Pour les micro-entrepreneurs, ce chiffre d’affaires entre dans le calcul du seuil annuel de franchise en base de TVA. En 2024, ce plafond est fixé à 36 800 € HT pour les prestations de services — toutes catégories confondues, y compris les « autres » prestations. Dépasser ce seuil déclenche l’assujettissement à la TVA dès le premier euro excédentaire.

Pour les entreprises au régime réel, la ligne apparaît dans la liasse fiscale, au tableau des soldes intermédiaires de gestion. Les analystes financiers et les banquiers la regardent pour évaluer la diversification des revenus. Un CA de prestations annexes qui dépasse 30 % du CA total peut signaler une dépendance à des activités non structurées — ce n’est pas forcément un problème, mais ça se justifie.

36 800 €

seuil de franchise TVA pour les prestations de services en France (2024)

Une bonne ventilation du chiffre d’affaires des autres prestations de services n’est pas qu’une formalité comptable. Elle vous permet de piloter votre activité avec des données fiables, de défendre votre dossier face à un banquier, et d’éviter les redressements lors d’un contrôle. Si vous avez un doute sur la classification d’une recette, la question à poser est simple : est-ce que je fais ça régulièrement et est-ce central à mon métier ? Si la réponse est non aux deux, c’est probablement une « autre prestation de services ».

FAQ — Chiffre d’affaires des autres prestations de services

Quelle est la différence entre le compte 706 et le compte 708 ?

Le compte 706 enregistre les prestations de services qui font partie de l’objet social de l’entreprise, même si elles sont secondaires. Le compte 708 (produits des activités annexes) sert pour des revenus vraiment accessoires : location de locaux, refacturation de frais non liés à une prestation, commissions perçues. En cas de doute, 706 est le choix par défaut pour une prestation intellectuelle ou manuelle.

Un auto-entrepreneur doit-il distinguer ses types de prestations dans sa déclaration ?

Pas dans la déclaration de chiffre d’affaires mensuelle ou trimestrielle à l’URSSAF — une seule ligne pour les prestations de services suffit. La distinction devient utile pour votre suivi interne et pour la déclaration de revenus annuelle (formulaire 2042-C-PRO), où vous reportez votre CA global de prestations de services.

Les refacturations de frais font-elles partie du chiffre d’affaires ?

Oui, si elles sont incluses dans votre facture client et que vous les avez d’abord supportées. Elles augmentent votre CA et peuvent faire basculer un micro-entrepreneur au-delà du seuil de TVA. Certains professionnels préfèrent les sortir du périmètre en les traitant comme des « débours » — mais cela suppose des conditions précises et un mandat explicite du client.

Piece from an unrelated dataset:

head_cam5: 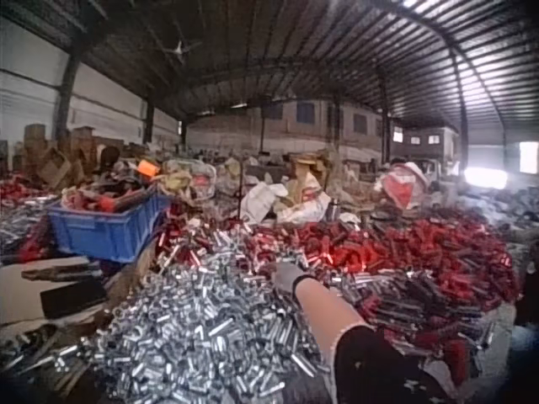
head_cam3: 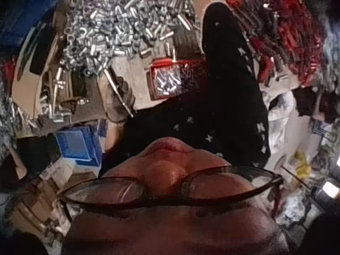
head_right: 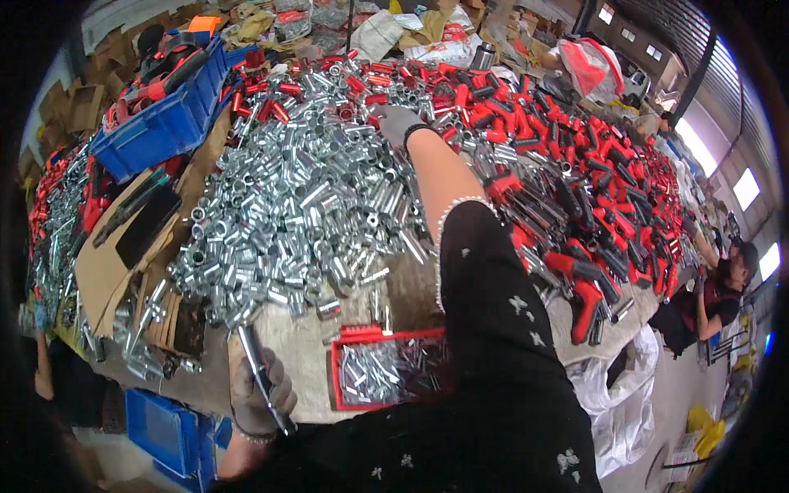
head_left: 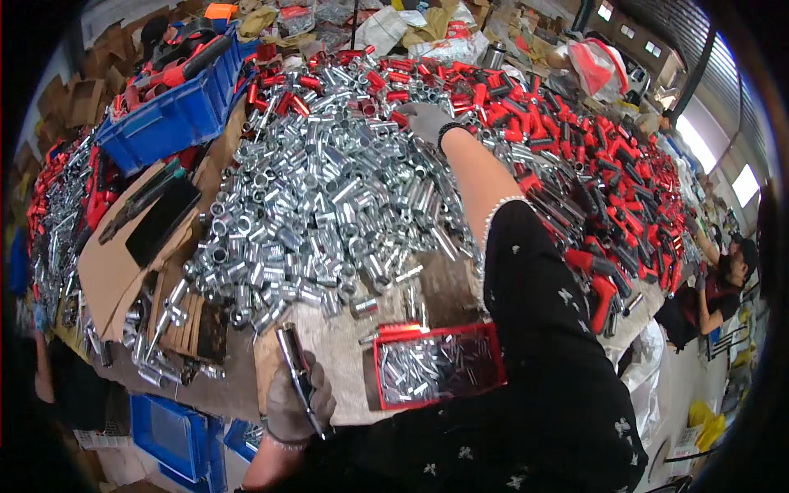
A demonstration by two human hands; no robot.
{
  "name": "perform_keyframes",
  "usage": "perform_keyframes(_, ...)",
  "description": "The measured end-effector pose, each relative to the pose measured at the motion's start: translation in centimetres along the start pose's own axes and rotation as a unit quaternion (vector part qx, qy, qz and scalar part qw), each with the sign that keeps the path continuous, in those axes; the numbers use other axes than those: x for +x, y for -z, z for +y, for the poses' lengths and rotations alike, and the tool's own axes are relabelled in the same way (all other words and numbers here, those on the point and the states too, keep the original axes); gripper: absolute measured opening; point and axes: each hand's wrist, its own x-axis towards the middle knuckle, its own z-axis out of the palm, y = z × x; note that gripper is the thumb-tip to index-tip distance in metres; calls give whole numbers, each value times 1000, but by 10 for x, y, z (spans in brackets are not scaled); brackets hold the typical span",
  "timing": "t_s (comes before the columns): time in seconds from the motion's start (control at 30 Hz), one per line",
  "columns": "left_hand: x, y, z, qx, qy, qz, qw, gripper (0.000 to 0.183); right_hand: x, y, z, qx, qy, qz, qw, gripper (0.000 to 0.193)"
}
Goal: The person assembles hand tools by retrieving metal pins from a tray, inserting springs and metal components into tool bodies, and fitting handles onto the assembled tools by hand.
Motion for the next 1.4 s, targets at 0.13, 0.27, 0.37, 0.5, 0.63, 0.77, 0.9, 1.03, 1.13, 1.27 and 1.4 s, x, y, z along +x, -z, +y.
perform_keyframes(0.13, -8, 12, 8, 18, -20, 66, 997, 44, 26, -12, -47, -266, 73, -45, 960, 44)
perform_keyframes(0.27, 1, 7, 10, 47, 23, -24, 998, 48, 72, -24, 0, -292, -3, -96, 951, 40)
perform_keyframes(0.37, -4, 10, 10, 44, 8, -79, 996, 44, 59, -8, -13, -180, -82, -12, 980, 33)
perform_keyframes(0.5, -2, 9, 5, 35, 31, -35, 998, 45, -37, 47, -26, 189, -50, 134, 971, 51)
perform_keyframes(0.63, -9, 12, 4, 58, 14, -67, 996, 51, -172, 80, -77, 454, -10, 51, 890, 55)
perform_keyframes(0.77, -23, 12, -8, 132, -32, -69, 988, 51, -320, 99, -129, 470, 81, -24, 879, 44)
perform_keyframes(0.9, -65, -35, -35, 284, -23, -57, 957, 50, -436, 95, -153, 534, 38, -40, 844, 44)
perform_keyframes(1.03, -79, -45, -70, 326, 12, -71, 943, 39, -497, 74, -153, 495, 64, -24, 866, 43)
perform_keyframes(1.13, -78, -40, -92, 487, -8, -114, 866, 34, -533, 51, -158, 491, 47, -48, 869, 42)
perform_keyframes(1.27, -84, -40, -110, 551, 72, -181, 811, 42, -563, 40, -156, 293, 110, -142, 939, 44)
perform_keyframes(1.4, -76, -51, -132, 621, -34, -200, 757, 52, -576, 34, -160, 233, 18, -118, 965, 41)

Comment ce chiffre d’affaires apparaît-il dans le compte de résultat ?

Il figure dans les produits d’exploitation, sous la rubrique « production vendue — services ». Il s’additionne avec les autres lignes de CA pour former le chiffre d’affaires net, première ligne du compte de résultat. Les charges liées à ces prestations (sous-traitants, frais directs) se retrouvent, elles, en charges d’exploitation.